(Collection entries)
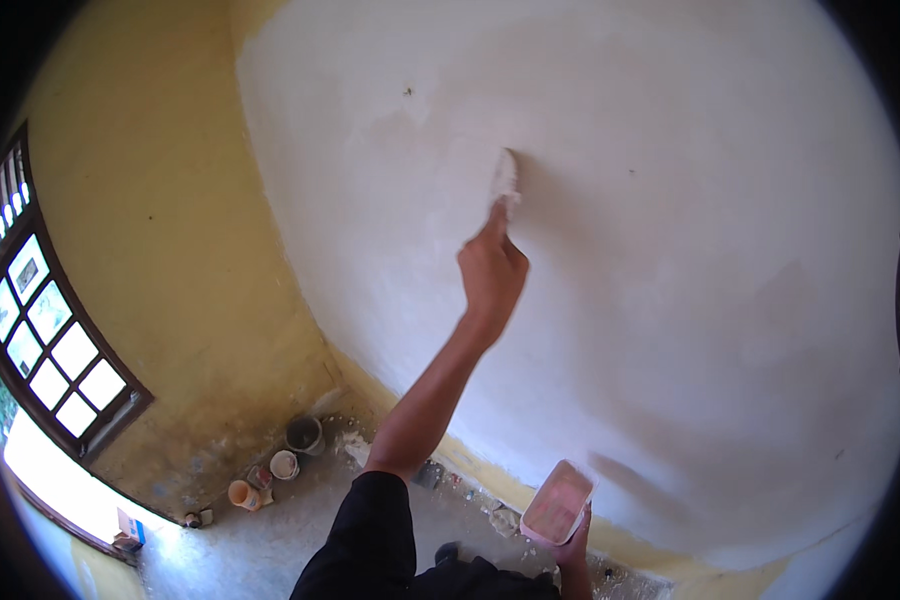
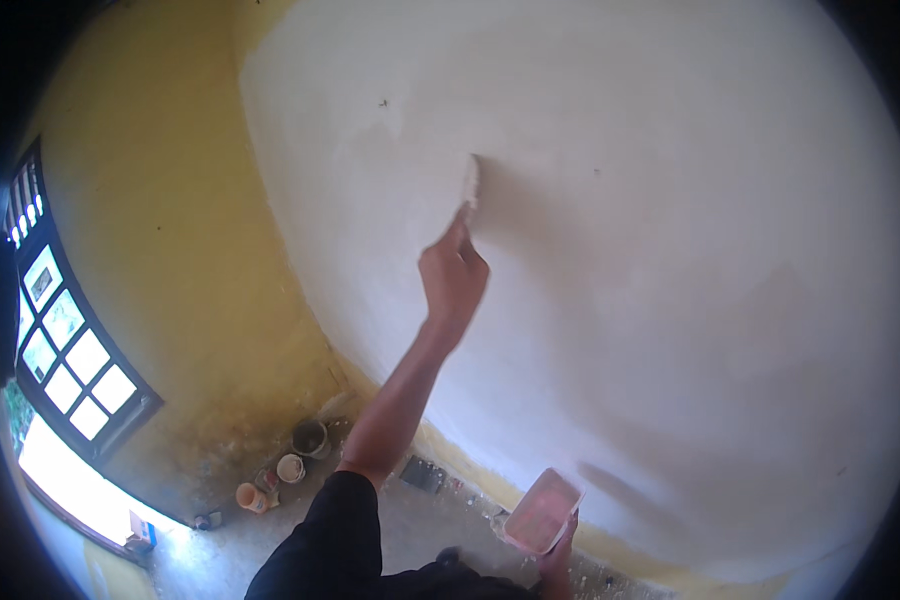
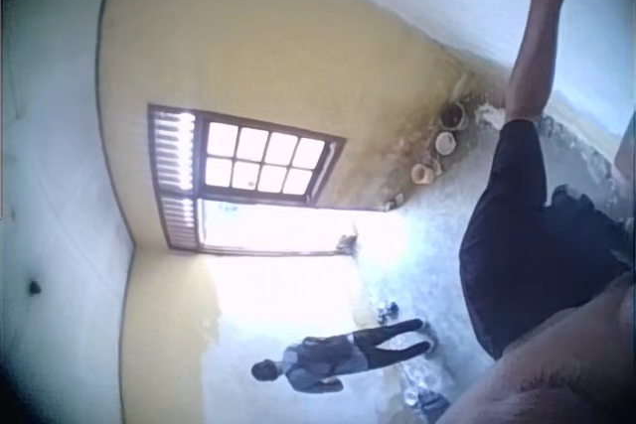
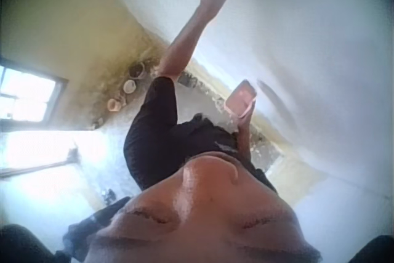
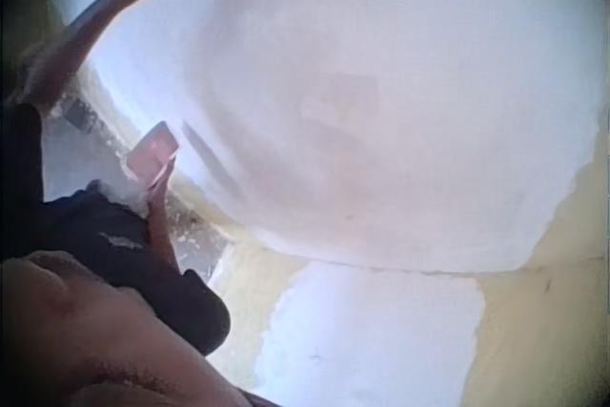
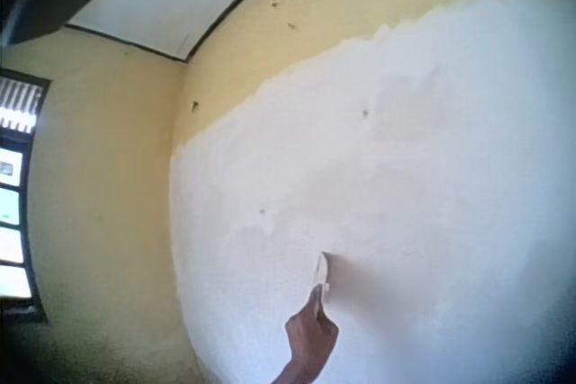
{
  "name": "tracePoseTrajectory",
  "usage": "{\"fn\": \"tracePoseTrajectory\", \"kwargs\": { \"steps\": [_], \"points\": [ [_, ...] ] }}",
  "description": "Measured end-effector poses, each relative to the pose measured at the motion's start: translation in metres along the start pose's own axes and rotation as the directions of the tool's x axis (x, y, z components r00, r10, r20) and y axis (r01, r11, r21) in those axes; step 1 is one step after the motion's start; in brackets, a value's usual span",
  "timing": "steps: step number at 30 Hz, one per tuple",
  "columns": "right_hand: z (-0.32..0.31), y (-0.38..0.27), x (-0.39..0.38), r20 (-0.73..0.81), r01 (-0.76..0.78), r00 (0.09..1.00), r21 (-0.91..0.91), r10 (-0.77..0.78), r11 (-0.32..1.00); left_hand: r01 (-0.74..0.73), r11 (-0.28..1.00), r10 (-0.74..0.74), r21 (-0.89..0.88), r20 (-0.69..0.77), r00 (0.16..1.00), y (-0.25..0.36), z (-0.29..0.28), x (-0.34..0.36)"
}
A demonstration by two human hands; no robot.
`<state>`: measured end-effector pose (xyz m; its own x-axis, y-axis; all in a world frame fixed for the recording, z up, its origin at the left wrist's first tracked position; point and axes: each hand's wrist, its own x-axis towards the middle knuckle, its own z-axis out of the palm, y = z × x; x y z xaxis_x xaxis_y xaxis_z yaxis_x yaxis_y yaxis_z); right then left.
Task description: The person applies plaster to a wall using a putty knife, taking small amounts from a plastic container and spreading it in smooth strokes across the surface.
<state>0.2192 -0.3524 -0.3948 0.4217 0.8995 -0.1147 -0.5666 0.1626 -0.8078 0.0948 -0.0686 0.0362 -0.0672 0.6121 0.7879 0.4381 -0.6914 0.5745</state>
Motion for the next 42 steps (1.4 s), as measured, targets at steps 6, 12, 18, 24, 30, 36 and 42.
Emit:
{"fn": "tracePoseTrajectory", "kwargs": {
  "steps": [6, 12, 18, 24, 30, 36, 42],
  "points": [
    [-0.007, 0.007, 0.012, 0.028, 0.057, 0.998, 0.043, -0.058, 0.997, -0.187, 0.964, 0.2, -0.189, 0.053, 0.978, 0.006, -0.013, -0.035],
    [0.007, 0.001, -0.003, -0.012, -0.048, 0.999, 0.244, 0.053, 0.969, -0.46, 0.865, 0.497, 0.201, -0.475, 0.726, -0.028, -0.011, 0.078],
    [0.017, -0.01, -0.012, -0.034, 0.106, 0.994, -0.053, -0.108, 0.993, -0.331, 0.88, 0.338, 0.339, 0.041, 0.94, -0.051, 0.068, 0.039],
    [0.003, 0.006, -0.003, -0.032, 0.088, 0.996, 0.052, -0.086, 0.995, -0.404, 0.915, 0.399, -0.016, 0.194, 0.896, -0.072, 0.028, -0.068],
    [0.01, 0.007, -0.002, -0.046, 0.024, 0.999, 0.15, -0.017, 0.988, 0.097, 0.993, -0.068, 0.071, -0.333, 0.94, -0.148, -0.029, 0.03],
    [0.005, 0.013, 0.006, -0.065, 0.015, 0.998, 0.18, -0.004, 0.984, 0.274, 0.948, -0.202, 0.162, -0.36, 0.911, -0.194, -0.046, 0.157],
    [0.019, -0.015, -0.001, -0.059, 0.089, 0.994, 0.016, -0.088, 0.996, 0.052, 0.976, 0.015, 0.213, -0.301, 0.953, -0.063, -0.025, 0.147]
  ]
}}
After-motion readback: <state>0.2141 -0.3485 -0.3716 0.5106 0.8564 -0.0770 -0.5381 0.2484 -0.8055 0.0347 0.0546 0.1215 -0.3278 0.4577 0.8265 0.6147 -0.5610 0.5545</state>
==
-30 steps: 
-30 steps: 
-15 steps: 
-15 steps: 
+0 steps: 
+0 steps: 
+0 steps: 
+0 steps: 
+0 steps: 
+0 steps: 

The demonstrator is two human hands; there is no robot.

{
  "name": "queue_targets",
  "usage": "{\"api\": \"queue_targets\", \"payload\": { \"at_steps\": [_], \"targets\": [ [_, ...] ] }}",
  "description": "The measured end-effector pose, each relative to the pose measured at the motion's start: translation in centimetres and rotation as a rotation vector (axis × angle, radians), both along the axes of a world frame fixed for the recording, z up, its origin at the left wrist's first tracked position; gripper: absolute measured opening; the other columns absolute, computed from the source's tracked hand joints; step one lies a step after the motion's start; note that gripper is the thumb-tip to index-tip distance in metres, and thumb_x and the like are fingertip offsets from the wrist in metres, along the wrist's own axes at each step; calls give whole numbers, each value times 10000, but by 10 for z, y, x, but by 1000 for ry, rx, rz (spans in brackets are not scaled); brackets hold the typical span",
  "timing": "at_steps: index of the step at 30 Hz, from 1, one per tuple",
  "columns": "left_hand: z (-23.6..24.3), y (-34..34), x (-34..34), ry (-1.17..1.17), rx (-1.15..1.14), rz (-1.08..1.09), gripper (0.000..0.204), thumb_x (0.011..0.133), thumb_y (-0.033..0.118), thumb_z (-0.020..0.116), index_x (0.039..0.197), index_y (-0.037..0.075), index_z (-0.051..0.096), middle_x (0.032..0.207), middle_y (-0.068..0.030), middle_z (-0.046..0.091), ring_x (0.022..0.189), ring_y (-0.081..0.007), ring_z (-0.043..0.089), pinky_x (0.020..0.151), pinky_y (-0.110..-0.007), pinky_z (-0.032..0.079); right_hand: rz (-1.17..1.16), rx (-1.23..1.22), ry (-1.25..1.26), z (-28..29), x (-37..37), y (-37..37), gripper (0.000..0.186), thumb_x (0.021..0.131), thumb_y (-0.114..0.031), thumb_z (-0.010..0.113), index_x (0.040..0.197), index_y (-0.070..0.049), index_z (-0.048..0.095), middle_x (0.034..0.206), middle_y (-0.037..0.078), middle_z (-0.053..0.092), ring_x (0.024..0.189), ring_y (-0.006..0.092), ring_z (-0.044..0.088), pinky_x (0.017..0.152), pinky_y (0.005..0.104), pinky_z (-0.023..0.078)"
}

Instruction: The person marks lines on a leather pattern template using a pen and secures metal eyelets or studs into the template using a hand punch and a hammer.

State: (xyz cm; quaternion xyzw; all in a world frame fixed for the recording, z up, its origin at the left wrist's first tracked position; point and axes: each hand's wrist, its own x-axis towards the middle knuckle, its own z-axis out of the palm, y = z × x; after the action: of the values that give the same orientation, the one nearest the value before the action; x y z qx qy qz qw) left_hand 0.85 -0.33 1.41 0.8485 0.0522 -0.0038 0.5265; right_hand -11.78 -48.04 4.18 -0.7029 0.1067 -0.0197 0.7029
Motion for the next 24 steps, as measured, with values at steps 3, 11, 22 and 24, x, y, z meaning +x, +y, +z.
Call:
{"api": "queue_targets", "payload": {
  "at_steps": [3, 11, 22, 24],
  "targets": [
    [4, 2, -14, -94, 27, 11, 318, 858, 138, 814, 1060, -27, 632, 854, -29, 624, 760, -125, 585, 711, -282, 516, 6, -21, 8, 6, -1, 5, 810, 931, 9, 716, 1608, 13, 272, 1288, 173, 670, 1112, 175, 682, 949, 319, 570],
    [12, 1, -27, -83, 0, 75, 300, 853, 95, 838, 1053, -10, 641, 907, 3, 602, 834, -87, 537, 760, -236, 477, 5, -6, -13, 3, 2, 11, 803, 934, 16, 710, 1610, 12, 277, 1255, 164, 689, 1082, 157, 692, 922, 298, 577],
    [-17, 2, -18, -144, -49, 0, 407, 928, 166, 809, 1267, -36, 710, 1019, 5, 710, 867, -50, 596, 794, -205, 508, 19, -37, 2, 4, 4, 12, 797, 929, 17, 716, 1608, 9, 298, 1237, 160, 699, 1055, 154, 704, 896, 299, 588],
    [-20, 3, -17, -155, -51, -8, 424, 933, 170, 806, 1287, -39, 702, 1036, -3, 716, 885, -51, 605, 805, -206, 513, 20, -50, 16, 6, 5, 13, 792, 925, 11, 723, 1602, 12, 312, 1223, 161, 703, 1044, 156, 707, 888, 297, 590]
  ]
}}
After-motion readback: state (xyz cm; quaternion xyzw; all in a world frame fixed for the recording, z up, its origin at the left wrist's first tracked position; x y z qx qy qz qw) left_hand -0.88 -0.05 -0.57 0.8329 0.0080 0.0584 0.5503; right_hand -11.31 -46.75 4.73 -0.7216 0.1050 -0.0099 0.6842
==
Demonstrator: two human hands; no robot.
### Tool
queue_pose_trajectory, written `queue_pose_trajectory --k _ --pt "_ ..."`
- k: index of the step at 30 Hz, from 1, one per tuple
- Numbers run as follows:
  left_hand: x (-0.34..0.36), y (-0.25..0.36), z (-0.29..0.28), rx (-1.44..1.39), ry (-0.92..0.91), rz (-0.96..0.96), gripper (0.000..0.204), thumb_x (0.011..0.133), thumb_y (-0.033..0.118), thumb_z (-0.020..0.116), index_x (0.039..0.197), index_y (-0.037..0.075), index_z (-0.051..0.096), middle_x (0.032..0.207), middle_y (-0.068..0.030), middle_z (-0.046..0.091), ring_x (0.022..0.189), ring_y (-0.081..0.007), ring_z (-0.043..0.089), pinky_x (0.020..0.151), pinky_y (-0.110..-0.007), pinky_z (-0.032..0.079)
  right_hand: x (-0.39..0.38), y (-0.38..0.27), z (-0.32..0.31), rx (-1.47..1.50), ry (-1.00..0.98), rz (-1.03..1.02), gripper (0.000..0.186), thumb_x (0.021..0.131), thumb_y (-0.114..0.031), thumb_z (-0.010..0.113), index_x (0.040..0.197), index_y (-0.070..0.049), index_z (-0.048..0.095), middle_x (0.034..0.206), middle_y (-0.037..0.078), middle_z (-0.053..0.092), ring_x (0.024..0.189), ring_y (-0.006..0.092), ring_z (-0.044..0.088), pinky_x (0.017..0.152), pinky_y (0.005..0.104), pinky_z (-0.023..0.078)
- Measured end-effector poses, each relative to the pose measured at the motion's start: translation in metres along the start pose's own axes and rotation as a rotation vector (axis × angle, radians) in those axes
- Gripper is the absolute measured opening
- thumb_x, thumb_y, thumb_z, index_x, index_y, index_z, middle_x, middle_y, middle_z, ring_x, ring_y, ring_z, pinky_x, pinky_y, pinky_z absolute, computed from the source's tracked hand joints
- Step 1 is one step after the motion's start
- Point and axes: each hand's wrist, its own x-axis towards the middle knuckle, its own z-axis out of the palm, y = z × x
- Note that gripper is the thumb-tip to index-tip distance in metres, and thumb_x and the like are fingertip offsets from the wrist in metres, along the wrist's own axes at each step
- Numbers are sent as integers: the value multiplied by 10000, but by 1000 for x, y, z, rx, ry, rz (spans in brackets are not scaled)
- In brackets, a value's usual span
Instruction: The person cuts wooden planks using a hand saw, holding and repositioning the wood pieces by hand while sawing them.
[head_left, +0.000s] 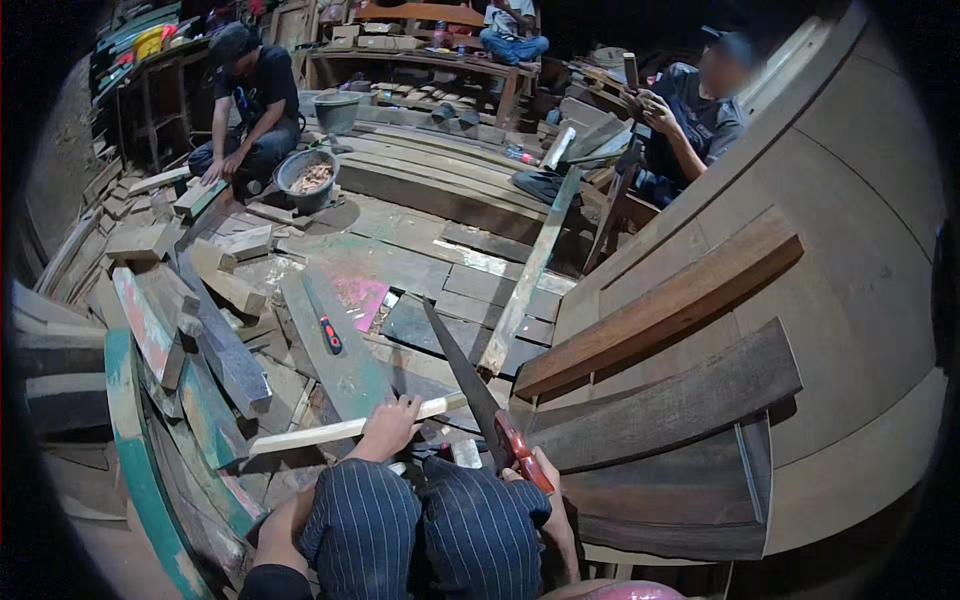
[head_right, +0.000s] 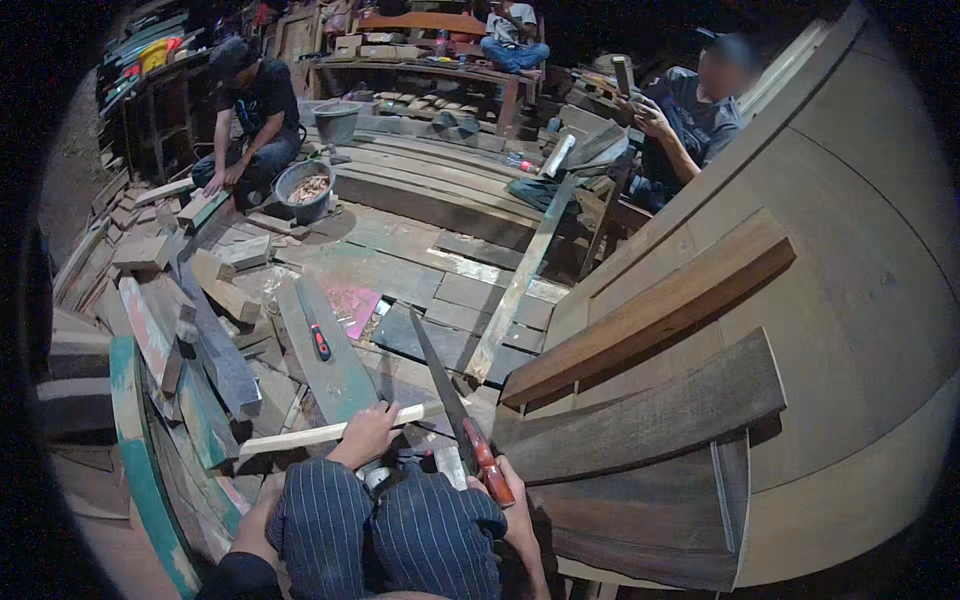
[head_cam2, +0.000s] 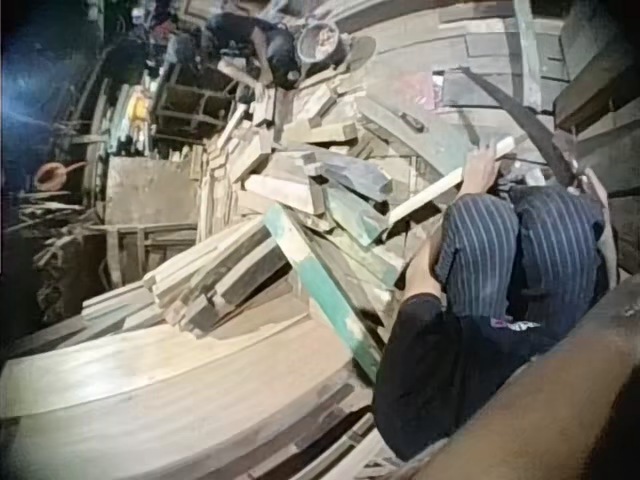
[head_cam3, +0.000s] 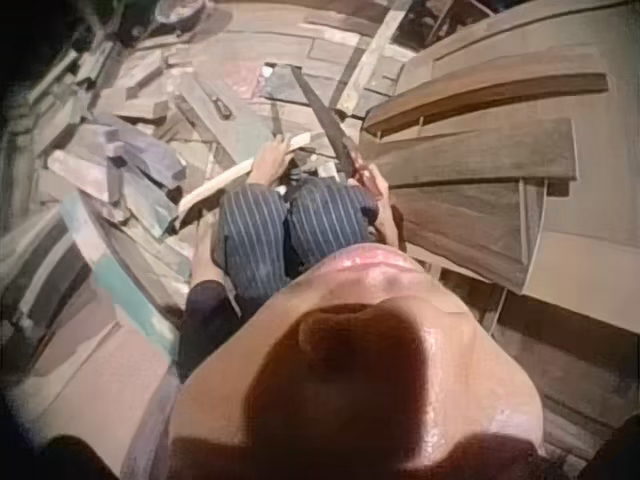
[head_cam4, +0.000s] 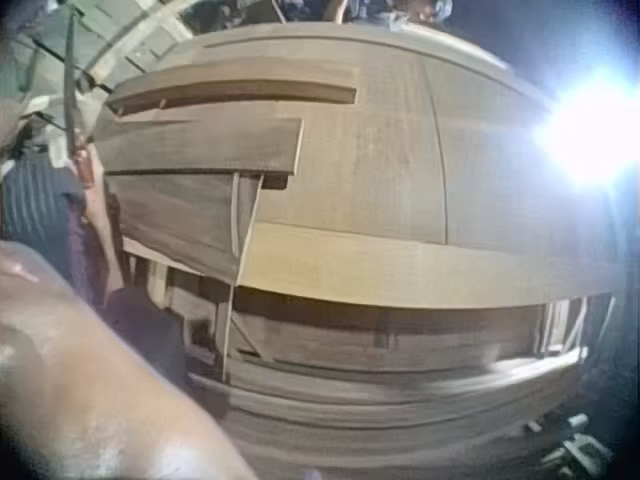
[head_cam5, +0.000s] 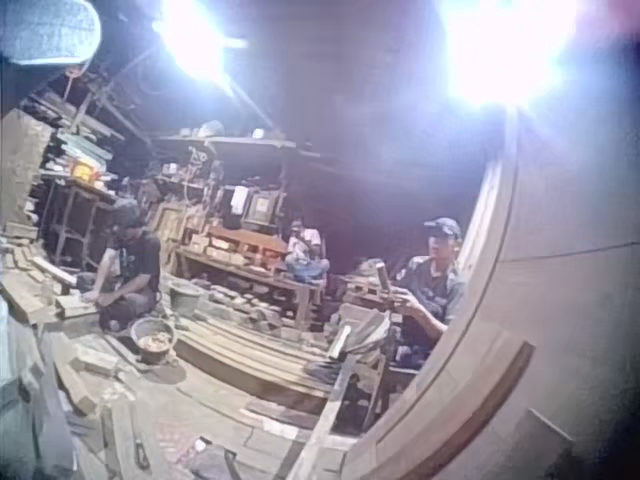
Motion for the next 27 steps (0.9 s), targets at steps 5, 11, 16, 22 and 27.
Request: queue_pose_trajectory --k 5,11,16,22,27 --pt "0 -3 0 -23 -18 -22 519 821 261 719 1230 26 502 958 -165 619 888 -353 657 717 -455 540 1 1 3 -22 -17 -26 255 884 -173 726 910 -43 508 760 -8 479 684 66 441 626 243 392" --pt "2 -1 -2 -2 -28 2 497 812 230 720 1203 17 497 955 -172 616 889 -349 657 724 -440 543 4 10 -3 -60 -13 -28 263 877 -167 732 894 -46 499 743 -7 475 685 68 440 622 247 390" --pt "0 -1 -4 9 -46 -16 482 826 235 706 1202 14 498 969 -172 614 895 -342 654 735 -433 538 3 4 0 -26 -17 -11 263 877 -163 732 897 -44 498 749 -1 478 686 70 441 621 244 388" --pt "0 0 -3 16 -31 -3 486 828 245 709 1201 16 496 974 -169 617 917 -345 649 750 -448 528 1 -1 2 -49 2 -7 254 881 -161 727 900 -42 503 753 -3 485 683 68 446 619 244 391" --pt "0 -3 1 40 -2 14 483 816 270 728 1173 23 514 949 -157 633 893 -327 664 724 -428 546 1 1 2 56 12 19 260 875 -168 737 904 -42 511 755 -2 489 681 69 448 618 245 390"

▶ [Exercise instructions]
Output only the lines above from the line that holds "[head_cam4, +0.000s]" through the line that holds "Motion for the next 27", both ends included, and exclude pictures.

▶ [Solution to this exercise]
[head_cam4, +0.000s] 
[head_cam5, +0.000s] 
Motion for the next 27 steps (0.9 s), targets at steps 5, 11, 16, 22 and 27.

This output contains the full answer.